Sort through the data and copy the lines holding the word "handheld".

━━ MATERIAL SUPPLIED

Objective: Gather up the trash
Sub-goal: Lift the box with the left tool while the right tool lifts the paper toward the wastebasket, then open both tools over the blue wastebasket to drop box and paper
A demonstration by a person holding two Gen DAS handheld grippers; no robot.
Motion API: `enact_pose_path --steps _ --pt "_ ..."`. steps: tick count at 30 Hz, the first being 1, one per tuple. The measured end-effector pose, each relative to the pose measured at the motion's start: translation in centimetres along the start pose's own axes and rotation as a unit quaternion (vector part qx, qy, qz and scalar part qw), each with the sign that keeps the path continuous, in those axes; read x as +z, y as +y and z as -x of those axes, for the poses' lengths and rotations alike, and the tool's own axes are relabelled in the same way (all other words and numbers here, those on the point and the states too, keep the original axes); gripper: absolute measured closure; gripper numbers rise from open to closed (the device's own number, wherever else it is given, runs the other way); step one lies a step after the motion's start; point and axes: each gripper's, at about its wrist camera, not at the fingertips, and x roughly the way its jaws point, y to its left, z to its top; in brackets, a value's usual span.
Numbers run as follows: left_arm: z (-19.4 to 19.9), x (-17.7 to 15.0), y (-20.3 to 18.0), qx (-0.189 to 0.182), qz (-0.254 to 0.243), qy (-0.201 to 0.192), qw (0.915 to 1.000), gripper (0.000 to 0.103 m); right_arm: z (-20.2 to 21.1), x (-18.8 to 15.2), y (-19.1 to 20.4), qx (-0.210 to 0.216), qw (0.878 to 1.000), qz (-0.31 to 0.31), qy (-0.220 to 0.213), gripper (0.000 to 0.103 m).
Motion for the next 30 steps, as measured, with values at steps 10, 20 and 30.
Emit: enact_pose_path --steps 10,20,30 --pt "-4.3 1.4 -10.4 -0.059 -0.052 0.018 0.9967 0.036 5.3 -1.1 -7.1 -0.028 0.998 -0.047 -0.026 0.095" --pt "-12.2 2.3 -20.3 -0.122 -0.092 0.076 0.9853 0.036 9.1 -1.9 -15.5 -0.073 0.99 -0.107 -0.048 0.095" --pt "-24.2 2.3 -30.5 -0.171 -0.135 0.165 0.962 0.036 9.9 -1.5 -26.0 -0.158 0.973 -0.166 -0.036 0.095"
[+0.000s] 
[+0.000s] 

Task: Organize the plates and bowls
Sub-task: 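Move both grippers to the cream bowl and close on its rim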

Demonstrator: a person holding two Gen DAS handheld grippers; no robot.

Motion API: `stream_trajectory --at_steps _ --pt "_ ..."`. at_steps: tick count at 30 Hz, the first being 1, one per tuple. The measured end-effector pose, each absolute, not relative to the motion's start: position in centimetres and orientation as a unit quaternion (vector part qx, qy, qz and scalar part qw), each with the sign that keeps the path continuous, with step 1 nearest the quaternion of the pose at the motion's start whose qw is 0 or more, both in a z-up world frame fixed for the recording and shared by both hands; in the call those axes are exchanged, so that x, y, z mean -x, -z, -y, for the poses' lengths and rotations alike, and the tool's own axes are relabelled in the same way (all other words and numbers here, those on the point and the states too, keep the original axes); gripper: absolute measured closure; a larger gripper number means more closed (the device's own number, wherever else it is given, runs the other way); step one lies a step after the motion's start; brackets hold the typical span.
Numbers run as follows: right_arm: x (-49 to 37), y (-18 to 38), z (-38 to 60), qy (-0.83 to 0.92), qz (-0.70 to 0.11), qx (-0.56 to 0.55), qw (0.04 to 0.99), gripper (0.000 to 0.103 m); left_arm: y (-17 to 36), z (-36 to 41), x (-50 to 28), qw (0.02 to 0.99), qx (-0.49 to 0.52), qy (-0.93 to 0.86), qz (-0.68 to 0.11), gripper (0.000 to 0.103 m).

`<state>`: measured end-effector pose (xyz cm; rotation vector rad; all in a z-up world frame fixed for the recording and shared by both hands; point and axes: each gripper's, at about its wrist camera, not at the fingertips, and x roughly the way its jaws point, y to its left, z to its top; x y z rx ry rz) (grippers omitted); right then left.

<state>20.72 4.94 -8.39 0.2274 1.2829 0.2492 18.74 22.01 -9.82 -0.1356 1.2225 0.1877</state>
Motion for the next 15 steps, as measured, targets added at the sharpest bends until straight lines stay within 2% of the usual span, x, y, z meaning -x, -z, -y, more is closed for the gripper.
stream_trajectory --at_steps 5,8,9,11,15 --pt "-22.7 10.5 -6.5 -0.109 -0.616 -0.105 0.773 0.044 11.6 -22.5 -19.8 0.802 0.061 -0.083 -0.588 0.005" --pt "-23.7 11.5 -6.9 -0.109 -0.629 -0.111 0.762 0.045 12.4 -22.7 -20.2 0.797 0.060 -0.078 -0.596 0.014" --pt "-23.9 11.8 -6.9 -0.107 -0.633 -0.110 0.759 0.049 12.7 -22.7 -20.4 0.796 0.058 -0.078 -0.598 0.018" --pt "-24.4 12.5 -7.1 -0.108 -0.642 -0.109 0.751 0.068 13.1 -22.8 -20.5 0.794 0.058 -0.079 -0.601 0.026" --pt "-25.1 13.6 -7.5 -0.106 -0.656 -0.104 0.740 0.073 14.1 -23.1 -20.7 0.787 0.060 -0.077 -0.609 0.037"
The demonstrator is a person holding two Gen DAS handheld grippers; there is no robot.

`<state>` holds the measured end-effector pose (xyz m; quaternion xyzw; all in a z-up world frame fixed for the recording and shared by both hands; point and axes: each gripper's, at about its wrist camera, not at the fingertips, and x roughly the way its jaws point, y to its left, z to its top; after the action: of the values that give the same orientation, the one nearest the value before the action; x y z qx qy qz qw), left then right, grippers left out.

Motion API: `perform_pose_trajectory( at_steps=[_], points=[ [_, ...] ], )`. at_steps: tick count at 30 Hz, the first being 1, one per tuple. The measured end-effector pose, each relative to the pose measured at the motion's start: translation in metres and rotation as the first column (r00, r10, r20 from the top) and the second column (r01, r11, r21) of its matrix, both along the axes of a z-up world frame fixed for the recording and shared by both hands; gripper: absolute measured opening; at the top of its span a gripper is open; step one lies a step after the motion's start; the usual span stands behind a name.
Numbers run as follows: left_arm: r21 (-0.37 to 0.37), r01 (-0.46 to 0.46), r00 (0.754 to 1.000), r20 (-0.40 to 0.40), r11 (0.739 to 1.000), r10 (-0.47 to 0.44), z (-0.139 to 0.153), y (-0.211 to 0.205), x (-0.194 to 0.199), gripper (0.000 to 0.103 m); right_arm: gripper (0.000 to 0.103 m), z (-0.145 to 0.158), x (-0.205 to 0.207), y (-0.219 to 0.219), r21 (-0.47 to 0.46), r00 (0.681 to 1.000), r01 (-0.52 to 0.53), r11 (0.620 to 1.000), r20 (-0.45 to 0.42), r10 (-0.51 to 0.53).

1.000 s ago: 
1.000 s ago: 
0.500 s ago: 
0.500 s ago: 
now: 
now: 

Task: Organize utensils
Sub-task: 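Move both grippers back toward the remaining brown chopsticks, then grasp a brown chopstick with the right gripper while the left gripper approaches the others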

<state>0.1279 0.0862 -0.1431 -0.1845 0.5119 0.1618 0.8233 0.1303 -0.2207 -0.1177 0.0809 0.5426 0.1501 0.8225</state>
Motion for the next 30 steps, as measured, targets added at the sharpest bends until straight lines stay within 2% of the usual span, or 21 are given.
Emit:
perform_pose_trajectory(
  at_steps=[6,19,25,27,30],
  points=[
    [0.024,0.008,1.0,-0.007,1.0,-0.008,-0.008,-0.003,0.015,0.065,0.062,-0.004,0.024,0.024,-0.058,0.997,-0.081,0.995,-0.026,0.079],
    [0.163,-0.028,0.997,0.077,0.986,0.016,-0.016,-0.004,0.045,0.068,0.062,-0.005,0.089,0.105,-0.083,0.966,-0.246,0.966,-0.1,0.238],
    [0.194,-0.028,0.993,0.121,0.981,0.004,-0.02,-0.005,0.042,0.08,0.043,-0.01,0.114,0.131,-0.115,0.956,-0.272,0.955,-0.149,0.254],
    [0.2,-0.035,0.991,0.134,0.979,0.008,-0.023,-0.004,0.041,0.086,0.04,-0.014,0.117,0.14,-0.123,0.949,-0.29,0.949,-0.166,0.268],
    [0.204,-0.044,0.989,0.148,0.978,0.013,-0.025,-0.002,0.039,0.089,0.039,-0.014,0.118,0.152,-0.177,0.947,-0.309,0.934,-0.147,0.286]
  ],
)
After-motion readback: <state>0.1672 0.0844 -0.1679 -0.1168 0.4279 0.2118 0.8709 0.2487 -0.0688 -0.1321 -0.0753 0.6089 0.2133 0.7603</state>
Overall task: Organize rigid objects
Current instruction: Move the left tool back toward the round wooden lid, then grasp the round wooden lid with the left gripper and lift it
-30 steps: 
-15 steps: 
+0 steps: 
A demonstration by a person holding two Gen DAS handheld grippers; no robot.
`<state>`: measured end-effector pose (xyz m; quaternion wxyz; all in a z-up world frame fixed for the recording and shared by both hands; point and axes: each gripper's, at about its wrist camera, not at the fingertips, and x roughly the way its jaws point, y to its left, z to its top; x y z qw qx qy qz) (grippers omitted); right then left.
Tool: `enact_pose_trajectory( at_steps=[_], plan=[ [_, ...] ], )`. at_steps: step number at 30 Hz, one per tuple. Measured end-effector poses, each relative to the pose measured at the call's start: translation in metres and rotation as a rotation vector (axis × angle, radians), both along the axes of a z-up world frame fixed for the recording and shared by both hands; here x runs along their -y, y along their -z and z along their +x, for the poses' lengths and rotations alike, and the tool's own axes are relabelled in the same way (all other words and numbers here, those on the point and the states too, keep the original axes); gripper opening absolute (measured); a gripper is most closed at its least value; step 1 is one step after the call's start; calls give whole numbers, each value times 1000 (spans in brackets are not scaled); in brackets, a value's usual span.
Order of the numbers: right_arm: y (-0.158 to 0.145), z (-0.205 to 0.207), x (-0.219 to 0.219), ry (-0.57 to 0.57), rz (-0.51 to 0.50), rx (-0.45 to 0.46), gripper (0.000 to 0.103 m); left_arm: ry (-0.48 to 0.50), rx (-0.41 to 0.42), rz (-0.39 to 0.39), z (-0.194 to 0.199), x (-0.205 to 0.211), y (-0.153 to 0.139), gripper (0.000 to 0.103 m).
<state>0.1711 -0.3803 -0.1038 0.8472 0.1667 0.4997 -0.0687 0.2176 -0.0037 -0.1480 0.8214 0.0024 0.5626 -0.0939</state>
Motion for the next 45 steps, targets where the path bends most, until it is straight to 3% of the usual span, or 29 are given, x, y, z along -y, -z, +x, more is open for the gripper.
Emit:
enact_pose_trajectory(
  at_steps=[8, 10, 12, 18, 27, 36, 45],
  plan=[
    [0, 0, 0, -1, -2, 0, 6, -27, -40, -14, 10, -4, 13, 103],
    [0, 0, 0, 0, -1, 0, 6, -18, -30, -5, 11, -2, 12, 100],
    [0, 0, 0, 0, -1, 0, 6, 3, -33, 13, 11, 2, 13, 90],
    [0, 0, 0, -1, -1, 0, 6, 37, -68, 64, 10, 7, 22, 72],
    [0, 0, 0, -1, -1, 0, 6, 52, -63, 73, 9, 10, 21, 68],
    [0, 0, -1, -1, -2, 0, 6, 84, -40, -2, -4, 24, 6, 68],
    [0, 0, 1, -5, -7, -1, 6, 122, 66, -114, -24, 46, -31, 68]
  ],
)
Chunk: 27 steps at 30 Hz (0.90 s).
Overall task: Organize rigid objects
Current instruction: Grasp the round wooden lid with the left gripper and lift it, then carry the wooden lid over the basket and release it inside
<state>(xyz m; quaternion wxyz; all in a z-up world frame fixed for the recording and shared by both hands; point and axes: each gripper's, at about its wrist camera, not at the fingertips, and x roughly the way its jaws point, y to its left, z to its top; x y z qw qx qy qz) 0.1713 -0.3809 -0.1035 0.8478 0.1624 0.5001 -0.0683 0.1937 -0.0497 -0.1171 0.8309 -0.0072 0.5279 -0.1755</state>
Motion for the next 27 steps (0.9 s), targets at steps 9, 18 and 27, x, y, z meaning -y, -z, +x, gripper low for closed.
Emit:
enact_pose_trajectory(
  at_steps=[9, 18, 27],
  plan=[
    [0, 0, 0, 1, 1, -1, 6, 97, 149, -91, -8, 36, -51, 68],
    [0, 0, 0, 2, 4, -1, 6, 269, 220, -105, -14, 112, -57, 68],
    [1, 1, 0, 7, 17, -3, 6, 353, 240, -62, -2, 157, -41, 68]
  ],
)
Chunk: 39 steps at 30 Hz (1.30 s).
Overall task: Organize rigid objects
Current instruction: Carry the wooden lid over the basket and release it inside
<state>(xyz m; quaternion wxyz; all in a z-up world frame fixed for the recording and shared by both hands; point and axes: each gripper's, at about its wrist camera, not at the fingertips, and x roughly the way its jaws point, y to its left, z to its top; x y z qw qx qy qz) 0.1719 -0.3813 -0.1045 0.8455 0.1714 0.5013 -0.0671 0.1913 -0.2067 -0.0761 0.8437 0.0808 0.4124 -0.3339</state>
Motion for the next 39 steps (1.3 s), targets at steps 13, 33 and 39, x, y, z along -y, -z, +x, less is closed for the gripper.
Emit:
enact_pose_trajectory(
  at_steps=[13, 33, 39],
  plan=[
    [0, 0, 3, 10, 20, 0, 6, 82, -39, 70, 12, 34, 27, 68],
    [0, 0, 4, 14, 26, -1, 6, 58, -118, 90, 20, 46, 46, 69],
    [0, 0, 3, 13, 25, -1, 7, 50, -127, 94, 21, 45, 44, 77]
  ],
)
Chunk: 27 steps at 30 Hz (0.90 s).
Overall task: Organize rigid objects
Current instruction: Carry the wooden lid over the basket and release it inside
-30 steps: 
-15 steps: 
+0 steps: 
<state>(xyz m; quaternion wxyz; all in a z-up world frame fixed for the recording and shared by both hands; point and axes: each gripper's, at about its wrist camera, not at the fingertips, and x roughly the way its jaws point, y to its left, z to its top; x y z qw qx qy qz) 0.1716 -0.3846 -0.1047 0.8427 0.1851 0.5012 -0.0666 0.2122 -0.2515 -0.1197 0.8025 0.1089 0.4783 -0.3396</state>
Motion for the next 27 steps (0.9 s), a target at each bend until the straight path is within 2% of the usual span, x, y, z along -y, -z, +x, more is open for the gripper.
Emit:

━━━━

**OUTPUT OF THE TASK**
A demonstration by a person holding two Gen DAS handheld grippers; no robot.
Demonstrator: a person holding two Gen DAS handheld grippers; no robot.
The demonstrator is a person holding two Gen DAS handheld grippers; there is no robot.
A demonstration by a person holding two Gen DAS handheld grippers; no robot.

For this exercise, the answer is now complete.